++++ INPUT FOR THIS TASK ++++
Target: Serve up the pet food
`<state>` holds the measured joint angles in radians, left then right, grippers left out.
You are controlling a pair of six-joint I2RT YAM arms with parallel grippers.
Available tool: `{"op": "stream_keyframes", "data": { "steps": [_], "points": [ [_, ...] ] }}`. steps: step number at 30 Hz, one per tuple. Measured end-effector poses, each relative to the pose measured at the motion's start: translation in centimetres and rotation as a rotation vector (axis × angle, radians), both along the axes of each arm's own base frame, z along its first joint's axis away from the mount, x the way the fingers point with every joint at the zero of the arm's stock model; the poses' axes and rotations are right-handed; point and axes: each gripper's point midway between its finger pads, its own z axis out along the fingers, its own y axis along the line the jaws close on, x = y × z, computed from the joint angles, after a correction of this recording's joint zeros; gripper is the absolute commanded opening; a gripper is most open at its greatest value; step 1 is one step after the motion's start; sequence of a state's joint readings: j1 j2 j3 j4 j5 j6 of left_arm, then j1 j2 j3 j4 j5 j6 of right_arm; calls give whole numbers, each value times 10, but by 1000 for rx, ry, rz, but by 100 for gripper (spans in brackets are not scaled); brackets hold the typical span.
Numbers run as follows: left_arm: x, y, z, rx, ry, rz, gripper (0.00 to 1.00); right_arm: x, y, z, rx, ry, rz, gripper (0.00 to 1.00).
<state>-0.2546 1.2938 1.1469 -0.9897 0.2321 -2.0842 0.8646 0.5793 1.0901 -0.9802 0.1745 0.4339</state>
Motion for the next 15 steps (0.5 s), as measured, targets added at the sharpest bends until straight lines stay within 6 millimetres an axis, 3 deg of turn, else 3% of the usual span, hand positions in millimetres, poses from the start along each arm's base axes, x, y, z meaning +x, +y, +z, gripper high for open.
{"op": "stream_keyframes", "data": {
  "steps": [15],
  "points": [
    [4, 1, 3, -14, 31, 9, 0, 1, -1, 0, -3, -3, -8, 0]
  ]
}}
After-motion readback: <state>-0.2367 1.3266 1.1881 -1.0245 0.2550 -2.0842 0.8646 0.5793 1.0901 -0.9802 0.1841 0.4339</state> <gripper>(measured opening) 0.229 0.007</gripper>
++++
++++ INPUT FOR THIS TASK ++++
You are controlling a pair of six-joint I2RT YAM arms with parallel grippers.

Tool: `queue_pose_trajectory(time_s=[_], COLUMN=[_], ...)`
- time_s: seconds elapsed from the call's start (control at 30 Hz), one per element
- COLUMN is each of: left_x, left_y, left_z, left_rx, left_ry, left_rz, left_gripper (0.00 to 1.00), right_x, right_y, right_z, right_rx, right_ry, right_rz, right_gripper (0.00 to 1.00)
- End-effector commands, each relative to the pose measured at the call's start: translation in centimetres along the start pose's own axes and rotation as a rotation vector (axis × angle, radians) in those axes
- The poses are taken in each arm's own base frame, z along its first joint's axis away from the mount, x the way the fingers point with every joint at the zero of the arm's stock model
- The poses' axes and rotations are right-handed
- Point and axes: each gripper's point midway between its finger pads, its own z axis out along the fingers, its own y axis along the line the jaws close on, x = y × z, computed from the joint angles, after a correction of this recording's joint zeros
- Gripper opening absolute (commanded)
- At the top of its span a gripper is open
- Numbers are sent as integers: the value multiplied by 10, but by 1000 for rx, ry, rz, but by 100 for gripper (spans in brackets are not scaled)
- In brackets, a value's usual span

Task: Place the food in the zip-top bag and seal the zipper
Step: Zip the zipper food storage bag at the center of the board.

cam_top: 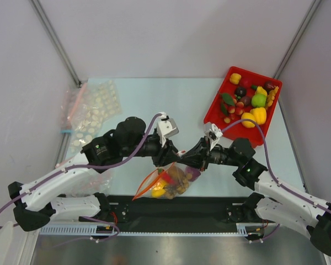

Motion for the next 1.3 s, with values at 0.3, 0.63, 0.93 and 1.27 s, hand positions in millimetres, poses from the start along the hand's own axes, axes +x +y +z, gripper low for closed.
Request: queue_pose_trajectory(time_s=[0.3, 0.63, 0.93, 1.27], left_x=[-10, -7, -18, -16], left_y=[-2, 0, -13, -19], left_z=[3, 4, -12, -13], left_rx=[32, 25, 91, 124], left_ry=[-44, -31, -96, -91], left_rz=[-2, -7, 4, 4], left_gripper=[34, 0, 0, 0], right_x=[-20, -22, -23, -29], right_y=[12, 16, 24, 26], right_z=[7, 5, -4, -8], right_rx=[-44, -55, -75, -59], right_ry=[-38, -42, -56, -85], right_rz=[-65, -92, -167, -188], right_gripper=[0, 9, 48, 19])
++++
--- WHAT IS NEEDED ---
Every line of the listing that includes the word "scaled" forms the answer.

--- TASK RESPONSE ---
Available tool: `{"op": "stream_keyframes", "data": { "steps": [_], "points": [ [_, ...] ] }}`. steps: step number at 30 Hz, one per tuple. Measured end-effector poses, each relative to the pose measured at the motion's start: translation in centimetres and rotation as a rotation vector (axis × angle, radians), both along the axes of each arm's own base frame, z along its first joint's axis away from the mount, x the way the fingers point with every joint at the zero of the arm's stock model; the poses' axes and rotations are right-handed; point and axes: each gripper's point midway between its finger pads, its own z axis out along the fingers, its own y axis along the line the jaws close on, x = y × z, computed from the joint angles, after a correction of this recording's joint zeros; gripper is the absolute commanded opening; a gripper is most open at its greatest value; step 1 is one step after the motion's start; sequence of a state's joint readings: j1 j2 j3 j4 j5 j6 of left_arm, then j1 j2 j3 j4 j5 j6 of right_arm; calls give whole numbers, each value times 10, but by 1000 for rx, ry, rz, but by 100 for gripper (spans in brackets are not scaled); brackets hold the typical span.
- Numbers are sent as integers: the value multiplied by 10, but by 1000 for rx, ry, rz, but by 100 for gripper (spans in brackets are not scaled)

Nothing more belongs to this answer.